Health Ombudsman Act 2013 s 103(1)(a), s 104
Attorney-General v Bax  2 Qd R 9
Health Ombudsman v Hardy  QCAT 473
Health Ombudsman v Jamieson  QCAT 172
Health Ombudsman v Macdonald  QCAT 473
Health Ombudsman v Mullins  QCAT 339
Health Ombudsman v SNA  QCAT 328
Medical Board of Australia v Blomeley  QCAT 163
Medical Board of Australia v Martin  QCAT 376
Office of the Health Ombudsman
Hall Payne Lawyers.
This matter was heard and determined on the papers pursuant to s 32 of the Queensland Civil and Administrative Tribunal Act 2009 (Qld)
REASONS FOR DECISION
- This is a reference by the applicant of disciplinary proceedings against the respondent under the Health Ombudsman Act 2013 s 103(1)(a), s 104. In accordance with that Act, I am sitting with assessors Dr Forrester, Ms Elliot and Mr Lewis.

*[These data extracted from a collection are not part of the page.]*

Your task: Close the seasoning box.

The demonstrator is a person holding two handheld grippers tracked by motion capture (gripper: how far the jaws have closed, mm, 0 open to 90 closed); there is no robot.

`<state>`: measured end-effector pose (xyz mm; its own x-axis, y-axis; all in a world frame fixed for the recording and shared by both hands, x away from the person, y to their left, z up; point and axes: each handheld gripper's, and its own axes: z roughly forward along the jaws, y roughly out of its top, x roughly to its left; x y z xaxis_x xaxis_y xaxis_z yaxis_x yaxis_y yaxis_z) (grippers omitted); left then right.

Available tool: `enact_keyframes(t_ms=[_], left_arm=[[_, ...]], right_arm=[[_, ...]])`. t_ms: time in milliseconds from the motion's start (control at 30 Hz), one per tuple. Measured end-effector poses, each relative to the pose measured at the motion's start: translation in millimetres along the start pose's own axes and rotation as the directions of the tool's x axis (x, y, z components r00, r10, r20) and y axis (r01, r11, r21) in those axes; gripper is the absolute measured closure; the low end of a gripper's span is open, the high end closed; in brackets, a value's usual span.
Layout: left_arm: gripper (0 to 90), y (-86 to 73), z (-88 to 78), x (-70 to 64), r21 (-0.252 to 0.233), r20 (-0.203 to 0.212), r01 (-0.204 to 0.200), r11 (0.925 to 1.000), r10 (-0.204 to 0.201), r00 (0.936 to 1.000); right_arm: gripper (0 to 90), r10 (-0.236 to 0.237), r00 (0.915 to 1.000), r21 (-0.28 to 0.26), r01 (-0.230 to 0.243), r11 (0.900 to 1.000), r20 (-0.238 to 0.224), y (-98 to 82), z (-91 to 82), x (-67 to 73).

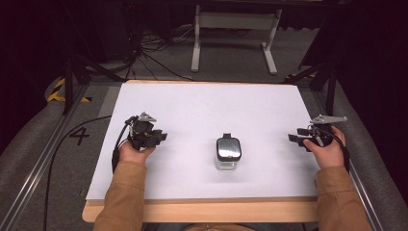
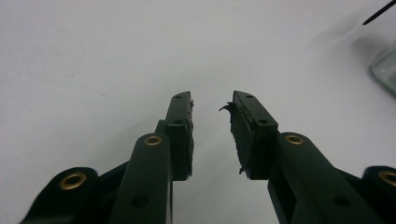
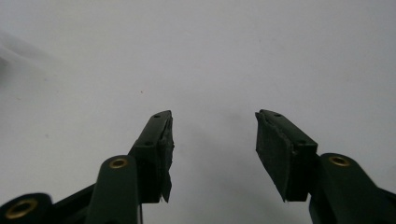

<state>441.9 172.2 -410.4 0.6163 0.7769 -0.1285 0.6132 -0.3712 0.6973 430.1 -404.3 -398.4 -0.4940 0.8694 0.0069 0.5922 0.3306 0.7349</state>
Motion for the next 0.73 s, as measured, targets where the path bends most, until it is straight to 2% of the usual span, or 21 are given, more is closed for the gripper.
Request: enact_keyframes(t_ms=[100, 233, 300, 433, 567, 667, 733], left_arm=[[68.9, -6.4, 7.9, 2.2, -0.017, -0.017, 0.025, 0.9996, -0.025, 0.9995], [68.4, -10.8, 14.4, 5.5, -0.002, -0.033, 0.010, 0.9999, -0.010, 0.9994], [68.4, -12.9, 15.7, 5.5, -0.013, -0.041, 0.009, 0.9999, -0.009, 0.9991], [67.5, -15.1, 18.7, 6.8, -0.008, -0.047, 0.013, 0.9999, -0.013, 0.9988], [66.5, -14.9, 19.5, 6.4, -0.002, -0.044, 0.009, 1.0000, -0.009, 0.9990], [65.7, -14.6, 19.6, 4.9, -0.016, -0.039, 0.005, 0.9999, -0.006, 0.9992], [65.2, -14.0, 19.2, 5.0, -0.019, -0.047, -0.012, 0.9998, 0.011, 0.9988]], right_arm=[[47.0, 0.007, 0.9999, 0.025, -0.007, 1.000, -0.009, -6.2, 8.8, -4.0], [47.1, -0.019, 0.9998, 0.043, 0.019, 0.999, -0.012, -12.2, 19.2, -4.7], [47.1, -0.027, 0.9995, 0.044, 0.028, 0.999, -0.017, -14.3, 22.3, -3.5], [47.0, -0.047, 0.9987, 0.044, 0.047, 0.998, -0.020, -17.3, 27.1, 1.6], [47.0, -0.089, 0.9956, 0.049, 0.091, 0.995, -0.030, -16.0, 31.3, 9.3], [46.7, -0.093, 0.9950, 0.041, 0.095, 0.995, -0.035, -15.0, 31.0, 12.1], [46.3, -0.090, 0.9952, 0.030, 0.091, 0.995, -0.037, -13.9, 30.1, 12.5]])
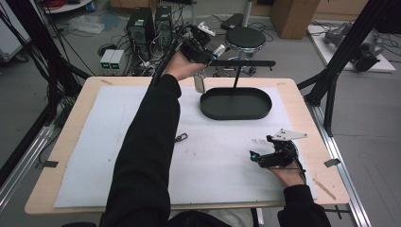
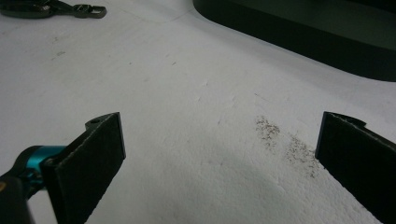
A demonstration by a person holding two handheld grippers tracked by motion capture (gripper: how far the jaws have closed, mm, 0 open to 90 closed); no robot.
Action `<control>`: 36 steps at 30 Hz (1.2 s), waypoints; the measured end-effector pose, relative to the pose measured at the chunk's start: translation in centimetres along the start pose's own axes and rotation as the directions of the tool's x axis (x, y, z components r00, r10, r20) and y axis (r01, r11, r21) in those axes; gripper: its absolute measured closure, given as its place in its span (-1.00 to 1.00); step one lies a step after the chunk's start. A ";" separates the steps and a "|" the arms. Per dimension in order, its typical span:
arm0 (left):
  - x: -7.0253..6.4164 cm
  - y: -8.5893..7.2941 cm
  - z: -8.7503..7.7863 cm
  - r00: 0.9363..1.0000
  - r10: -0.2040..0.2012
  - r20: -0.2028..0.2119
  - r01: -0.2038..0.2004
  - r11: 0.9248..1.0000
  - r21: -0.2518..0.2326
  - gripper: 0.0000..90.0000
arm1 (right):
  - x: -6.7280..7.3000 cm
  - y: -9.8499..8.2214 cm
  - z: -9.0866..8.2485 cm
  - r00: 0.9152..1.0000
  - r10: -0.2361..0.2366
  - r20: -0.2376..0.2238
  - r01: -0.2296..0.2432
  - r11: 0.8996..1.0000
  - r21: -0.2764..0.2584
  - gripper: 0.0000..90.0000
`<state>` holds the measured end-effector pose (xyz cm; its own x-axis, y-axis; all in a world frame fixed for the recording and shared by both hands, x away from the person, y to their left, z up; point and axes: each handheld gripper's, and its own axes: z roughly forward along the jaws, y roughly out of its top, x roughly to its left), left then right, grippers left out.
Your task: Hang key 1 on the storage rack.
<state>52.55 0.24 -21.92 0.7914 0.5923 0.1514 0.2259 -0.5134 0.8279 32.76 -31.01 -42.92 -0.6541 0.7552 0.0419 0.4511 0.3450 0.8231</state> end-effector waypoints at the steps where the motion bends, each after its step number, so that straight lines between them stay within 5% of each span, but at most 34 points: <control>1: -0.1 0.2 0.2 1.000 0.004 0.003 -0.004 1.000 -0.005 0.67 | 0.0 0.0 0.0 1.000 -0.002 0.000 0.002 1.000 0.000 -0.98; 20: -0.5 2.0 3.4 0.999 -0.004 0.040 0.006 0.999 -0.053 0.67 | 0.1 0.0 0.1 1.000 -0.009 0.006 0.009 1.000 0.005 -0.98; 24: 0.3 1.8 4.4 0.999 -0.035 0.011 0.036 0.998 -0.047 0.67 | 0.0 0.0 0.1 1.000 -0.010 0.007 0.010 1.000 0.008 -0.98; 30: 1.4 1.6 4.8 0.995 -0.099 0.023 0.101 0.990 -0.098 0.67 | -0.1 -0.1 0.1 1.000 -0.009 0.009 0.009 1.000 0.011 -0.98; 36: 1.6 1.5 5.0 0.994 -0.112 -0.003 0.111 0.988 -0.108 0.67 | 0.0 -0.1 0.2 1.000 -0.014 0.011 0.014 1.000 0.022 -0.98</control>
<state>57.00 -2.70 -23.18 0.7593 0.6481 0.0595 0.2496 -0.3743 0.8931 32.83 -30.97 -43.13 -0.6535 0.7566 0.0240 0.4551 0.3674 0.8111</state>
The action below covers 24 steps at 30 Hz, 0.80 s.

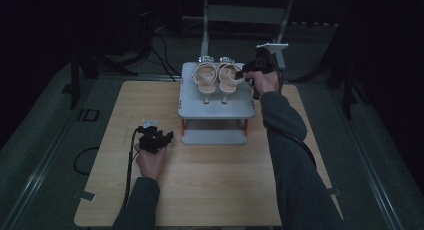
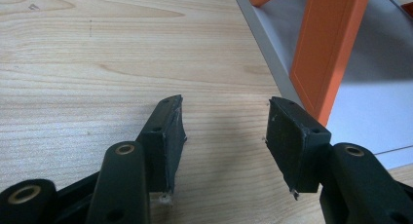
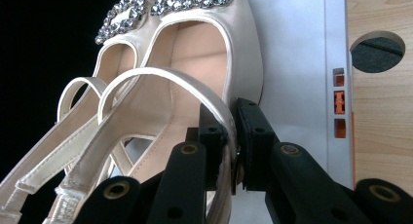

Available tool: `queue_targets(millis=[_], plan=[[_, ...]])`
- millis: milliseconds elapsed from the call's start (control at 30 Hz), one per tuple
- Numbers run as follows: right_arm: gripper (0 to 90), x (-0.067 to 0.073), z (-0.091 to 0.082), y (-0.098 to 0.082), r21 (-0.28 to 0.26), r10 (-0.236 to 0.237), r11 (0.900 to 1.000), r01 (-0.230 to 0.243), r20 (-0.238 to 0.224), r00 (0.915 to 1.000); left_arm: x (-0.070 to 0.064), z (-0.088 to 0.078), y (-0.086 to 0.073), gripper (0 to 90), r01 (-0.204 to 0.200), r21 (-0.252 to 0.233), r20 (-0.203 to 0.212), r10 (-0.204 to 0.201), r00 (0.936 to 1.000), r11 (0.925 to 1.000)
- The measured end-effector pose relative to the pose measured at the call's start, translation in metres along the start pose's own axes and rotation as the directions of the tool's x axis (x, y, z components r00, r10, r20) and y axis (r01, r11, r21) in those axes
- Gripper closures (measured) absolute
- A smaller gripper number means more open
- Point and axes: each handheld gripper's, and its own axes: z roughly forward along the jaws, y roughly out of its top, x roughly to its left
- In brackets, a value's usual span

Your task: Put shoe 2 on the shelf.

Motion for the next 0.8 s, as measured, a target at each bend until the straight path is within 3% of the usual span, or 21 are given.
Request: queue_targets(millis=[100, 300, 500, 667, 800], plan=[[77.3, -0.001, 0.0, 0.0, -0.011, -0.016, 1.0, 0.016, -0.02, 0.9997, 0.0, 0.0, 0.0, 48.2, 0.001, 0.0, 0.0, -0.001, 1.0, 1.0], [58.3, 0.0, -0.004, 0.0, -0.062, -0.054, 0.997, 0.05, -0.072, 0.996, 0.0, 0.0, 0.0, 48.2, -0.001, 0.002, 0.001, 0.001, 1.0, 1.0], [53.1, 0.009, -0.025, 0.001, -0.145, -0.123, 0.983, 0.108, -0.097, 0.9877, 0.0, 0.0, 0.0, 48.2, 0.001, 0.001, 0.002, -0.001, 1.0, 1.0], [52.3, 0.015, -0.05, -0.004, -0.23, -0.195, 0.96, 0.162, -0.131, 0.972, 0.0, 0.0, 0.0, 48.2, 0.002, -0.001, 0.0, -0.002, 1.0, 1.0], [52.3, 0.008, -0.064, -0.01, -0.266, -0.226, 0.945, 0.19, -0.11, 0.968, 0.0, 0.0, 0.0, 48.2, 0.001, 0.001, 0.0, -0.001, 1.0, 1.0]])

- The respondent was a registered health practitioner for the purposes of the Health Practitioner Regulation National Law (Qld), being a registered nurse. The applicant alleges that while the respondent was registered she engaged in professional misconduct, in that she took a small quantity of pain killing medication from her employer.
- The parties have provided the Tribunal with an agreed statement of facts. The respondent, who has been legally represented in these proceedings, admits the grounds alleged, and that the conduct in question amounts to professional misconduct. The parties have provided written submissions to the Tribunal, and the hearing proceeded on the papers, in accordance with the Queensland Civil and Administrative Tribunal Act 2009 s 32.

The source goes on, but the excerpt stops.